Una de las razones por las que la aceptación es tan difícil es que no sabemos cuánto durará nuestro tiempo en el desierto. En la Biblia, cuarenta es un número simbólico, que significa un tiempo largo e incierto. Podemos consolarnos sabiendo que las experiencias en el desierto, por largas que sean, no duran para siempre. Como el pueblo de Israel, avanzamos por él, aunque sea lentamente, incluso cuando no podemos ver nuestro destino.

Nos gustaría avanzar rápidamente por el desierto, y a veces es posible, suponiendo que todo vaya bien. Pero cuando las cosas no salen como esperábamos, la mentalidad de avanzar lo más rápido posible puede llevarnos a la frustración, la ira y la desesperación.

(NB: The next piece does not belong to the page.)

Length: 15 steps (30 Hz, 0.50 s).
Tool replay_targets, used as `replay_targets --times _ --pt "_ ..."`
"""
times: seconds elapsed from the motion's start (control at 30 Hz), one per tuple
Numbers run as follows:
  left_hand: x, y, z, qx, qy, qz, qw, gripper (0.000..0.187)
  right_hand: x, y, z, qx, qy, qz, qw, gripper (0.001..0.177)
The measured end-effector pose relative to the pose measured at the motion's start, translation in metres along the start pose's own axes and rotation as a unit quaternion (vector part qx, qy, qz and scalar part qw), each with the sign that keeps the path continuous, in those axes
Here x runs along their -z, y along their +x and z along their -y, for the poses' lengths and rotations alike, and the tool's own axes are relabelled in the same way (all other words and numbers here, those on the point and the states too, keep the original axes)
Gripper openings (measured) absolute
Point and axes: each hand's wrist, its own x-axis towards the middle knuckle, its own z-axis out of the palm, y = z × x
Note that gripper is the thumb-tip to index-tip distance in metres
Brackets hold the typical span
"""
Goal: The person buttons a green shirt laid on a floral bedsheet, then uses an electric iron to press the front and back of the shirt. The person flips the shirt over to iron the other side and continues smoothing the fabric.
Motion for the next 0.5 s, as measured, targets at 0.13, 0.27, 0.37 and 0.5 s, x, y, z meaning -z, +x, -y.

Los que han pasado años en la naturaleza nos enseñan que lo mejor es empezar con la sobria conciencia de que podemos estar aquí algún tiempo. Es una verdad difícil de aceptar, pero nos permite respirar, mirar a nuestro alrededor y sentir curiosidad por el terreno salvaje. La aceptación da a Dios más espacio para trabajar dentro de nosotros y a través de nosotros, cambiándonos en el proceso, de modo que cuando nos vayamos, habremos crecido en aspectos importantes. A veces parece que nunca nos iremos, pero, por gracia, aprendemos a hacer las paces también con esa perspectiva.

Resulta que hay un buen trabajo que hacer en el desierto. Empezamos simplemente prestando atención, no necesariamente haciendo algo de inmediato, sino escuchando y observando el mundo desde este nuevo punto de vista. Hay algo en el desierto que detiene la vida normal y que, a pesar de su dificultad, puede conducir al bien. Nos permite ver y oír verdades que de otro modo pasaríamos por alto, lo que no puede sino ampliar nuestra comprensión y profundizar nuestra compasión.

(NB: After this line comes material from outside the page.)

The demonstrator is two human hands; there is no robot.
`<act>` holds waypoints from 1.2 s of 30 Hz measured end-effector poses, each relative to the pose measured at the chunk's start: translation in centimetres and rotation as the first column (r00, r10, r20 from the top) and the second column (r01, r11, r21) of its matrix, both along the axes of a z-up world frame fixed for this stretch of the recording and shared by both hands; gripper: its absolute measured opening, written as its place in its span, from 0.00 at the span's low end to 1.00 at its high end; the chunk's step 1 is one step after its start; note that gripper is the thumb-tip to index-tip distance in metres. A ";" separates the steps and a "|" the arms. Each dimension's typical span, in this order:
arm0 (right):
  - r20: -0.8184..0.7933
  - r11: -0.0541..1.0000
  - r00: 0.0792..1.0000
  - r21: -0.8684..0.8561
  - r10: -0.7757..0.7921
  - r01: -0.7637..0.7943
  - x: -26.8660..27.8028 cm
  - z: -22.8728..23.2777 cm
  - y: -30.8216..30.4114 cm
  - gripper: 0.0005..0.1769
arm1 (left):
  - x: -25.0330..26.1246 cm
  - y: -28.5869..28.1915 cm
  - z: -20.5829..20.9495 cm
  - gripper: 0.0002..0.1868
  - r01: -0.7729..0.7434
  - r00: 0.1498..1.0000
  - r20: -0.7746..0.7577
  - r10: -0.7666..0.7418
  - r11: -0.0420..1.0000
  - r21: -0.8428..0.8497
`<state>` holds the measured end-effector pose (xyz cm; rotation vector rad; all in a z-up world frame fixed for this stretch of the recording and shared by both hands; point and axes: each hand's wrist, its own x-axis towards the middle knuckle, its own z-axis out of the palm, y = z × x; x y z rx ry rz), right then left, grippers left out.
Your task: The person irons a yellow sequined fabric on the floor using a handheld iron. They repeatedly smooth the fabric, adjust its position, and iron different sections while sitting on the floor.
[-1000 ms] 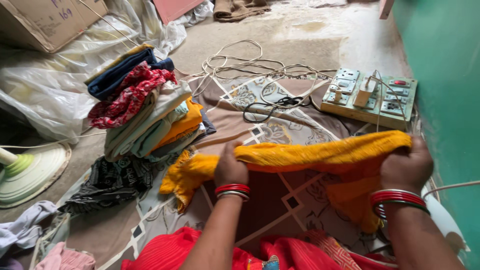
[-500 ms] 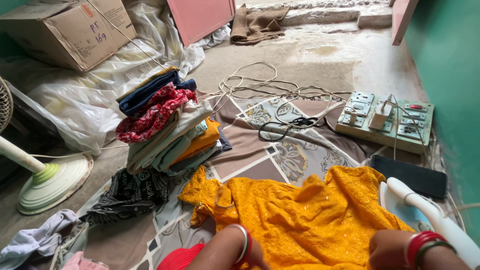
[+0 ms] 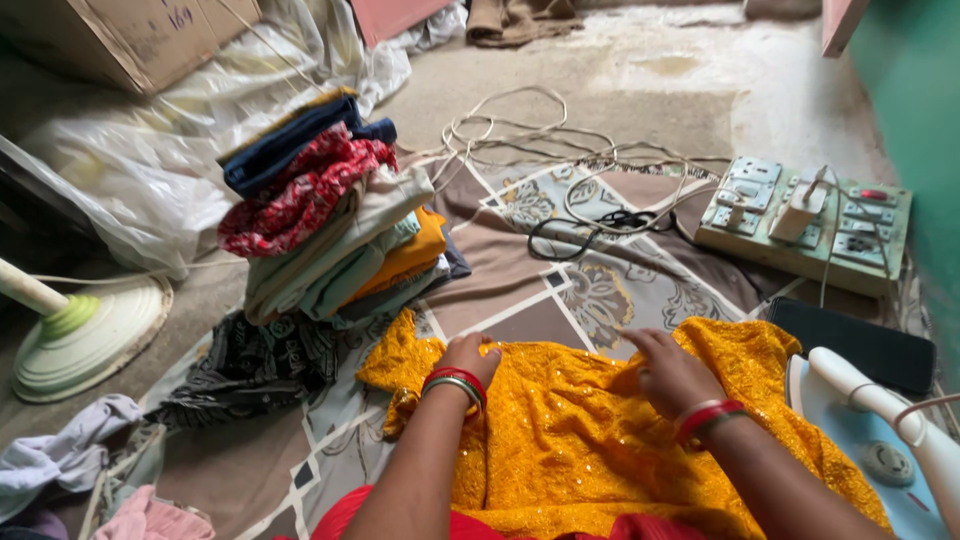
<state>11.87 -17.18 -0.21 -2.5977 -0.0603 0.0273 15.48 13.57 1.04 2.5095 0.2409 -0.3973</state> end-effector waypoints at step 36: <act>0.171 0.993 0.979 -0.061 0.114 -0.105 0.5 -5.0 -0.2 0.25 | 4.6 1.3 -1.8 0.16 -0.295 0.930 0.338 0.147 0.847 0.442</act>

Otra tarea del desierto a la que Dios nos invita es a hacer un balance de nuestras vidas. La escritora benedictina Joan Chittister lo expresa así: “El valor, el carácter, la confianza en uno mismo y la fe se forjan en el fuego de la aflicción. Desearíamos que fuera de otro modo. Pero si quieres ser santo, quédate donde estás en la comunidad humana y aprende de ella. Aprende paciencia. Aprende sabiduría. Aprende desinterés. Aprende el amor”.1 A medida que aprendemos estas cosas, podemos afrontar casi cualquier cosa, y también nos desprendemos de algunas de las cosas que, al final, no importan. En el desierto, nos centramos más en aquello para lo que tenemos tiempo y aquello para lo que no.

Y lo que es más importante, en el desierto aprendemos a confiar en Dios, no porque de repente seamos muy espirituales, sino porque no tenemos otra opción. No tenemos las respuestas, no vemos el camino, nos tropezamos y caemos. Hay días difíciles en los que nada sale bien, y perdemos cosas que son preciosas para nosotros. Pero, de algún modo, seguimos aquí y, por gracia, seguimos adelante.

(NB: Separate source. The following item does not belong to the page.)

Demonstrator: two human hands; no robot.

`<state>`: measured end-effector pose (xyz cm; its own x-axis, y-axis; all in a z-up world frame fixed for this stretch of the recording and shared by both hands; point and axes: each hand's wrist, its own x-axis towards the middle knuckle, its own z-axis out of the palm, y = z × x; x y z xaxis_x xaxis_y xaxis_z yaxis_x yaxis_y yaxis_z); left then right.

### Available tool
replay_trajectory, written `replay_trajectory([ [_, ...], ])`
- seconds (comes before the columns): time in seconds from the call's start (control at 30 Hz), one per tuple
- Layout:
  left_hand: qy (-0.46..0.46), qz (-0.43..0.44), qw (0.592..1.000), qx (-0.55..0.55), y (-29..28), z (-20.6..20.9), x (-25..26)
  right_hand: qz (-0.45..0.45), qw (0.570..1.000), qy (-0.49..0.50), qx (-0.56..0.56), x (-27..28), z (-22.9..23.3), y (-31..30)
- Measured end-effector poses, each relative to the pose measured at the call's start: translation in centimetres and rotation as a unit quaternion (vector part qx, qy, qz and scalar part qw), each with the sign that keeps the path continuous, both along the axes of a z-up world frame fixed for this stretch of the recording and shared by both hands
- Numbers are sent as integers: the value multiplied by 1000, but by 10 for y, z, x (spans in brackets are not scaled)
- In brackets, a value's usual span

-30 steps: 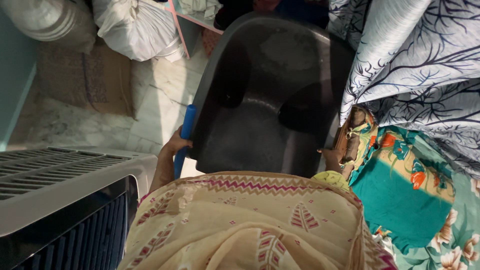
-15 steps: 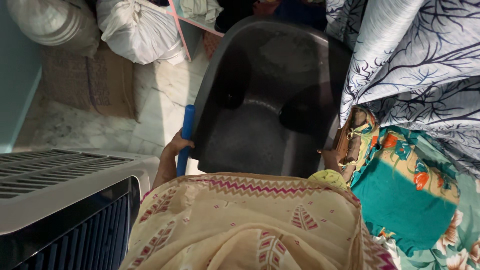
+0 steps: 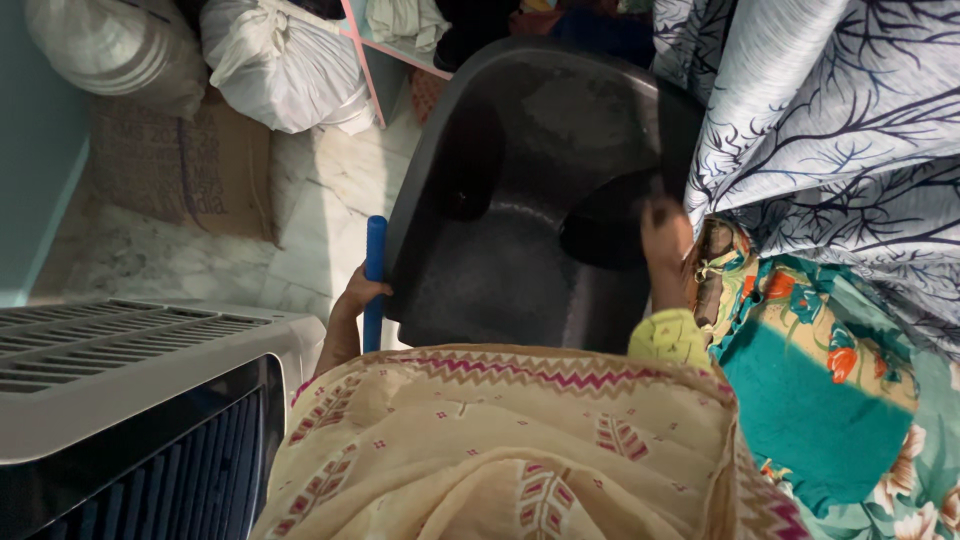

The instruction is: The person sweeps a marble floor using a handheld broom, moving around furniture and an air cooler.

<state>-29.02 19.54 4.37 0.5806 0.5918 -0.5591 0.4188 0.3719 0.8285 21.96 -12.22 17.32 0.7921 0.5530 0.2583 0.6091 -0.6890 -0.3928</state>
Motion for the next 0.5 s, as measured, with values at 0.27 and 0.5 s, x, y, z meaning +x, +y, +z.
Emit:
replay_trajectory([
  [0.27, 19, -8, 1000, 23, -2, 3, 0, -129, 992, 1, 10, 93, 41, 139],
  [0.5, 10, -8, 999, 33, -4, 6, 0, -163, 983, 33, -76, 165, 59, 211],
])
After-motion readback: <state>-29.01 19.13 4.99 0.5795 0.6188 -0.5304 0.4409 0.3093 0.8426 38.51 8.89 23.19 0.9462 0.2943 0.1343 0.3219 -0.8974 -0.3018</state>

A todos nos gustaría tener una hoja de ruta clara para atravesar el desierto, pero, como el Reverendo Sari Ateek recordó a su congregación en un sermón reciente, lo que la fe nos da no es un mapa, sino una brújula: verdades espirituales que nos guían y Jesús como nuestra estrella polar. “Confiemos en la brújula”, dijo. Eso es lo que oímos hacer a Jesús en su época del desierto. Frente a la tentación, se aferró a lo que sabía que era verdad.

Así hacemos nuestro camino. Permanece cerca de tu comunidad de fe en esta Cuaresma, o si no la tienes, ahora es un buen momento para encontrar una iglesia. Somos más fuertes cuando viajamos juntos.

1 Joan Chittister, The Rule of Benedict: Insights for the Ages (Crossroad Publishing Company, 2004), 33.